An airplane preparing to land at London Heathrow.

“Historically, low oil prices have not necessarily led to an immediate fall in flight prices," says Joel Brandon-Bravo, Managing Director of Internet media company, Travelzoo.

"For the major airlines, we would however expect some softening of the headline price in the medium term as the fuel surcharges will inevitably fall. This will probably take around six months because the airlines have hedged positions that protect them from volatility in the fuel market (either way), but they will now be working to unwind the hedges and take advantage of lower fuel costs."

Fuel costs typically make up 30-50pc of airline costs, Brandon-Bravo says.

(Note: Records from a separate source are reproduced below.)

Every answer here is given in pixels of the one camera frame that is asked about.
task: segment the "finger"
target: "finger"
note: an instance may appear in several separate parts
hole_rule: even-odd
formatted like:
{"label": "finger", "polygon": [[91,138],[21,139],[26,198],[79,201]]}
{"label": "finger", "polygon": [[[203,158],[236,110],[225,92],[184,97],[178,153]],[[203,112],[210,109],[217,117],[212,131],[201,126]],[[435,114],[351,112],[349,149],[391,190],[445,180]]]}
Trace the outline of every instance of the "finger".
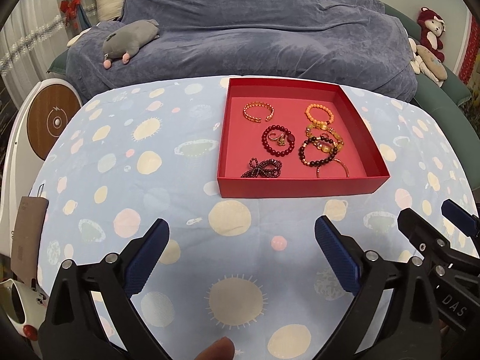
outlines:
{"label": "finger", "polygon": [[233,342],[229,338],[223,337],[200,353],[195,360],[232,360],[234,355]]}

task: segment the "wooden panel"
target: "wooden panel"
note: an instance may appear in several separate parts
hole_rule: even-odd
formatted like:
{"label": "wooden panel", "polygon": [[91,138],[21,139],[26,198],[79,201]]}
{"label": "wooden panel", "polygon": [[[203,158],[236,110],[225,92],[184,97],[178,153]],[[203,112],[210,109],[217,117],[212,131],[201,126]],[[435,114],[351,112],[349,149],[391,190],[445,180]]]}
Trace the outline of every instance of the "wooden panel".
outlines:
{"label": "wooden panel", "polygon": [[71,118],[80,109],[75,94],[66,86],[54,84],[34,98],[27,119],[27,134],[33,151],[45,161]]}

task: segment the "blue blanket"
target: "blue blanket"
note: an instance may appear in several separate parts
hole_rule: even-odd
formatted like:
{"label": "blue blanket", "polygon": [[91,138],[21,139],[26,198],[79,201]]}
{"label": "blue blanket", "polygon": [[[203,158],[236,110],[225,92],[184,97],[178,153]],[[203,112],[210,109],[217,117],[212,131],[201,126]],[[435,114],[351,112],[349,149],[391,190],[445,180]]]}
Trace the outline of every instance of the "blue blanket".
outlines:
{"label": "blue blanket", "polygon": [[[155,19],[160,38],[105,70],[102,43]],[[125,0],[69,50],[66,75],[82,100],[156,80],[266,75],[328,81],[410,101],[417,81],[400,21],[378,0]]]}

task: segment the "red bow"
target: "red bow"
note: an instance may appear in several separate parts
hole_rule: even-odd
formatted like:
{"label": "red bow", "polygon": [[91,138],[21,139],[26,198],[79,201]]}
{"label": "red bow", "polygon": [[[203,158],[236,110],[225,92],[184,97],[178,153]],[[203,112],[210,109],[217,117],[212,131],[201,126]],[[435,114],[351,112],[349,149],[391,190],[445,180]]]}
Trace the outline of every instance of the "red bow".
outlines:
{"label": "red bow", "polygon": [[[68,25],[68,23],[77,17],[77,6],[80,5],[80,0],[71,0],[71,2],[68,1],[62,1],[60,4],[60,10],[65,14],[65,26]],[[78,27],[78,24],[75,22],[73,24],[74,28]]]}

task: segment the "blue gripper pad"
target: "blue gripper pad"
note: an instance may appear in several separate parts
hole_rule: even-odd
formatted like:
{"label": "blue gripper pad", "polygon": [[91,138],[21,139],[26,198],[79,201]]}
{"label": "blue gripper pad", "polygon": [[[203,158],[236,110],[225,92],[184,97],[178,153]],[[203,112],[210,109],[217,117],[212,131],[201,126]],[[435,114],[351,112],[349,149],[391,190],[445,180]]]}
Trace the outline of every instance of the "blue gripper pad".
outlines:
{"label": "blue gripper pad", "polygon": [[443,202],[442,215],[467,237],[477,236],[478,229],[474,217],[452,200],[448,199]]}
{"label": "blue gripper pad", "polygon": [[155,221],[148,232],[150,234],[142,239],[143,244],[125,269],[123,290],[128,298],[143,290],[170,238],[169,225],[162,219]]}
{"label": "blue gripper pad", "polygon": [[340,241],[340,233],[322,218],[315,222],[315,238],[340,285],[354,296],[360,291],[360,267]]}

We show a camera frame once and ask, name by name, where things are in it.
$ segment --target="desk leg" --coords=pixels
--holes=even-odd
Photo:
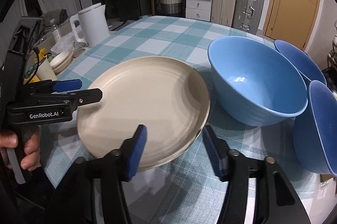
[[[152,16],[156,15],[156,10],[154,8],[154,0],[151,0],[151,9],[152,9]]]

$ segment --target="clear plastic bag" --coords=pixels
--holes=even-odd
[[[81,25],[78,25],[76,27],[76,31],[80,38],[83,38],[83,32]],[[51,51],[53,51],[55,54],[62,53],[64,51],[71,50],[75,47],[75,43],[77,43],[75,39],[75,35],[73,31],[68,33],[67,35],[64,35],[61,37],[58,42],[51,48]]]

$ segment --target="light blue bowl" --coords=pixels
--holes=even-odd
[[[306,53],[294,45],[281,40],[275,41],[274,46],[277,51],[297,68],[307,86],[309,86],[312,80],[318,80],[326,85],[326,79],[322,71]]]
[[[308,93],[308,107],[294,124],[297,158],[310,172],[337,176],[337,101],[317,80],[310,83]]]
[[[307,107],[307,88],[297,69],[263,43],[219,38],[208,47],[208,58],[220,104],[244,124],[276,124]]]

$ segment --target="blue gripper pad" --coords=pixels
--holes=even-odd
[[[220,156],[220,153],[216,148],[217,141],[218,138],[214,134],[212,128],[210,126],[205,126],[203,128],[203,143],[205,144],[214,174],[222,179],[222,177],[225,175],[224,166],[226,166],[226,164],[223,162],[224,159]]]
[[[120,148],[127,162],[127,170],[125,174],[127,181],[130,181],[137,173],[146,140],[147,128],[146,126],[140,124],[134,133],[134,136],[126,139]]]
[[[82,88],[82,81],[79,79],[63,80],[55,83],[53,90],[57,93],[78,90]]]

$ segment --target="kettle handle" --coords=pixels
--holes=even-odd
[[[76,31],[76,27],[75,27],[75,21],[79,21],[80,22],[80,19],[79,19],[79,15],[78,14],[75,14],[73,16],[70,17],[70,25],[71,25],[71,29],[75,35],[75,39],[78,41],[78,42],[85,42],[84,41],[84,38],[81,38],[79,37],[77,31]]]

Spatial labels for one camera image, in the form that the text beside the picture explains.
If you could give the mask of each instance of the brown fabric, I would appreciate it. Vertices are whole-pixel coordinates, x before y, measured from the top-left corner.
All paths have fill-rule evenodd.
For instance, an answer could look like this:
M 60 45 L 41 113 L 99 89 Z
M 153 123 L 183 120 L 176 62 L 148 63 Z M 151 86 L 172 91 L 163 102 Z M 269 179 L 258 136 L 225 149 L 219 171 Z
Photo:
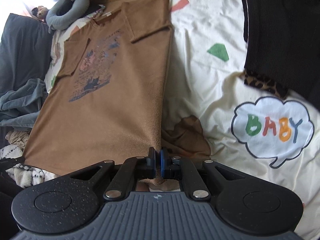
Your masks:
M 65 42 L 64 60 L 27 142 L 27 165 L 59 175 L 161 147 L 169 0 L 123 3 Z
M 143 183 L 143 182 L 140 182 L 138 181 L 137 182 L 137 185 L 136 185 L 136 189 L 135 191 L 145 191 L 145 192 L 148 192 L 149 191 L 149 187 L 146 183 Z
M 70 33 L 70 36 L 72 36 L 73 34 L 75 34 L 77 31 L 79 31 L 80 28 L 78 27 L 78 25 L 76 25 L 76 27 L 72 30 L 72 32 Z
M 288 89 L 279 82 L 248 69 L 245 70 L 244 84 L 268 91 L 281 99 L 285 99 L 288 93 Z
M 210 159 L 211 155 L 201 122 L 194 115 L 182 118 L 173 130 L 162 129 L 161 145 L 172 149 L 171 156 L 184 156 L 194 161 Z

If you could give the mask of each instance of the gray fabric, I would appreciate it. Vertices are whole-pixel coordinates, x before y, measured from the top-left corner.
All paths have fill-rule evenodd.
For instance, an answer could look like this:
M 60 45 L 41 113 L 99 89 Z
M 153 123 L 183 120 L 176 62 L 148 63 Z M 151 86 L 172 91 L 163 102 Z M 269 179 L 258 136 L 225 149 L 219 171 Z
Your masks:
M 51 61 L 48 29 L 31 17 L 9 15 L 0 43 L 0 96 L 18 90 L 30 78 L 44 80 Z
M 45 18 L 49 32 L 52 30 L 65 30 L 82 15 L 89 8 L 89 0 L 75 0 L 72 8 L 66 14 L 57 16 L 57 11 L 63 6 L 66 0 L 59 0 L 48 12 Z
M 17 91 L 0 97 L 0 126 L 12 126 L 25 131 L 32 128 L 48 93 L 43 81 L 29 79 Z

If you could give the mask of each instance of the white fluffy fabric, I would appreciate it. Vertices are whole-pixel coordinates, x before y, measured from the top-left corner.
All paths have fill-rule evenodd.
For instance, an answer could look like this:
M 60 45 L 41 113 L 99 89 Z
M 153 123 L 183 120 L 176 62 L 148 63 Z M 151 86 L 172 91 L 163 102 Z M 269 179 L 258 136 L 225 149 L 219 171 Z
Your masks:
M 0 150 L 0 159 L 18 158 L 22 156 L 22 150 L 17 145 L 8 145 Z M 22 188 L 37 185 L 54 179 L 57 175 L 38 168 L 17 164 L 6 170 L 8 175 Z

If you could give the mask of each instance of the gray-blue pillow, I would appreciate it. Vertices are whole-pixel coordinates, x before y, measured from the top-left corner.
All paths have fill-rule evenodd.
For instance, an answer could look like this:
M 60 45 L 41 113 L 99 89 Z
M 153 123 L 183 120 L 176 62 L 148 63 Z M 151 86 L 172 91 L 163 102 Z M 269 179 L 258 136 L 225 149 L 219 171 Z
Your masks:
M 0 43 L 0 96 L 18 90 L 30 78 L 44 80 L 51 61 L 48 29 L 31 17 L 9 15 Z
M 79 19 L 89 8 L 89 0 L 75 0 L 71 9 L 64 15 L 57 16 L 57 12 L 63 6 L 66 0 L 59 0 L 48 12 L 45 18 L 49 31 L 65 30 L 77 19 Z

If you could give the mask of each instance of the dark gray cushion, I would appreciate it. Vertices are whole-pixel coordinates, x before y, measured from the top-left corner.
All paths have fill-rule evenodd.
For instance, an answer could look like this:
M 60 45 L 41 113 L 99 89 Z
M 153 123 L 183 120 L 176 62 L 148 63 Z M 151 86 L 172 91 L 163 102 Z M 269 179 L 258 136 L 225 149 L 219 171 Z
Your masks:
M 44 80 L 51 61 L 49 27 L 31 17 L 10 14 L 0 43 L 0 96 L 30 78 Z
M 12 127 L 9 126 L 0 126 L 0 149 L 9 145 L 10 143 L 7 141 L 5 136 L 9 131 L 13 130 Z

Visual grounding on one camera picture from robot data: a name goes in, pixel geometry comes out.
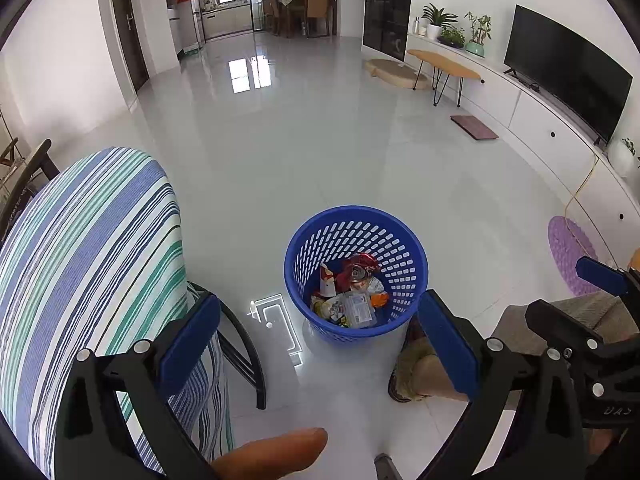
blue wastebasket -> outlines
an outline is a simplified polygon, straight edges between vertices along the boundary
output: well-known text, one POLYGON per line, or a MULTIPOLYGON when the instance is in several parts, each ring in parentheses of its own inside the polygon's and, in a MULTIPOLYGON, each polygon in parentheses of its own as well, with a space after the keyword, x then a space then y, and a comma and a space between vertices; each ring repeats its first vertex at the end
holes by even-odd
POLYGON ((351 343, 398 328, 418 308, 427 289, 429 269, 418 238, 397 218, 366 206, 346 205, 318 213, 301 226, 289 243, 284 281, 291 299, 321 336, 351 343), (320 264, 340 272, 342 261, 354 253, 374 256, 382 271, 376 276, 389 301, 376 309, 376 325, 353 329, 321 319, 310 308, 319 288, 320 264))

striped cushion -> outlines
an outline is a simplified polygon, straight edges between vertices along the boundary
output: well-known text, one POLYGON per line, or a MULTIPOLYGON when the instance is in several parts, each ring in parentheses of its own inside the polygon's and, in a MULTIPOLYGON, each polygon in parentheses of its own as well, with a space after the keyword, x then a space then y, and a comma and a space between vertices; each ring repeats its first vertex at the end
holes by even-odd
MULTIPOLYGON (((0 410, 54 477, 56 415, 72 360, 127 351, 193 305, 180 211, 160 165, 130 148, 88 156, 33 200, 0 252, 0 410)), ((207 459, 225 452, 226 383, 217 337, 169 404, 207 459)), ((120 395, 145 464, 159 470, 120 395)))

round floor mat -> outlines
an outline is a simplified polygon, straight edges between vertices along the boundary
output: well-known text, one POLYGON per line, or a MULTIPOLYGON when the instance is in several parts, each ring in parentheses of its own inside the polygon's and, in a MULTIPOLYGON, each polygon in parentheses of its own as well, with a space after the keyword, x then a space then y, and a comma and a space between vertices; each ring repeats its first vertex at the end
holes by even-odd
POLYGON ((584 231, 575 222, 569 219, 566 221, 574 233, 573 235, 567 229, 563 216, 554 216, 548 226, 549 247, 556 261, 556 266, 558 266, 562 279, 575 296, 597 292, 600 290, 597 286, 585 282, 575 272, 575 263, 578 259, 583 256, 590 256, 597 260, 596 251, 584 231), (576 241, 576 238, 580 240, 582 246, 576 241), (584 254, 583 247, 589 254, 584 254))

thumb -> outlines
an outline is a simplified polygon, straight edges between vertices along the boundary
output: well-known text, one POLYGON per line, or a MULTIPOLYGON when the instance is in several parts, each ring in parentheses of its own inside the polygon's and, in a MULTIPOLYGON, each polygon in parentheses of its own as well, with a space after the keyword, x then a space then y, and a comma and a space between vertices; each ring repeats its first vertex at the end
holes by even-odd
POLYGON ((277 480, 312 465, 327 438, 323 428, 309 428, 255 440, 214 460, 211 466, 222 480, 277 480))

green plant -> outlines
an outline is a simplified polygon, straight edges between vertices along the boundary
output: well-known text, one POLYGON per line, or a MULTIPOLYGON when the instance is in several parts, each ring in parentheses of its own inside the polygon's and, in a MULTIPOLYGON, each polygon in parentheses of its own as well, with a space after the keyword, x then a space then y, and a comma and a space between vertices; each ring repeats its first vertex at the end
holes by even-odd
POLYGON ((428 18, 431 22, 431 25, 436 25, 438 27, 447 28, 451 23, 457 23, 456 19, 458 16, 456 14, 451 14, 450 12, 445 12, 444 8, 438 9, 433 4, 429 4, 428 6, 424 6, 424 14, 423 18, 428 18))
POLYGON ((634 142, 631 139, 627 137, 626 139, 622 139, 622 142, 624 142, 625 146, 628 147, 629 151, 631 152, 631 155, 636 154, 636 147, 634 146, 634 142))
POLYGON ((471 22, 471 41, 484 45, 484 40, 486 38, 491 39, 491 35, 489 34, 489 32, 491 32, 490 16, 487 16, 486 14, 482 17, 475 16, 471 11, 469 11, 465 14, 465 18, 468 18, 471 22))
POLYGON ((463 28, 455 27, 444 28, 440 33, 440 37, 443 39, 444 43, 462 48, 466 43, 464 30, 465 29, 463 28))

“Total ticket prices are made up of a combination of elements, including fuel surcharges," a spokesperson for Etihad Airways, which flies from Dublin to Abu Dhabi, adds.

"Etihad Airways continuously monitors and adjusts total ticket prices to ensure that we are competitively positioned in the markets we operate and sell in.”

SAS, which operates several routes from Dublin to Scandinavia, says current jet fuel prices do lower its costs, but nevertheless continues to levy a fuel surcharge.

"The US dollar is offsetting a significant part of the lower jet fuel prices," it says.

"Also, environmental surcharges have increased. Overall, jet fuel costs in SEK including environmental charges combined have not decreased enough to justify a reduction of SAS jet fuel surcharges."

"Surcharges can be determined by a number of factors and may vary by type of fare purchased, aircraft cabin and geographical region," a spokesperson for United adds. The airline has surcharges in place for certain tickets, which are included in the fare quote at the time of booking, it says.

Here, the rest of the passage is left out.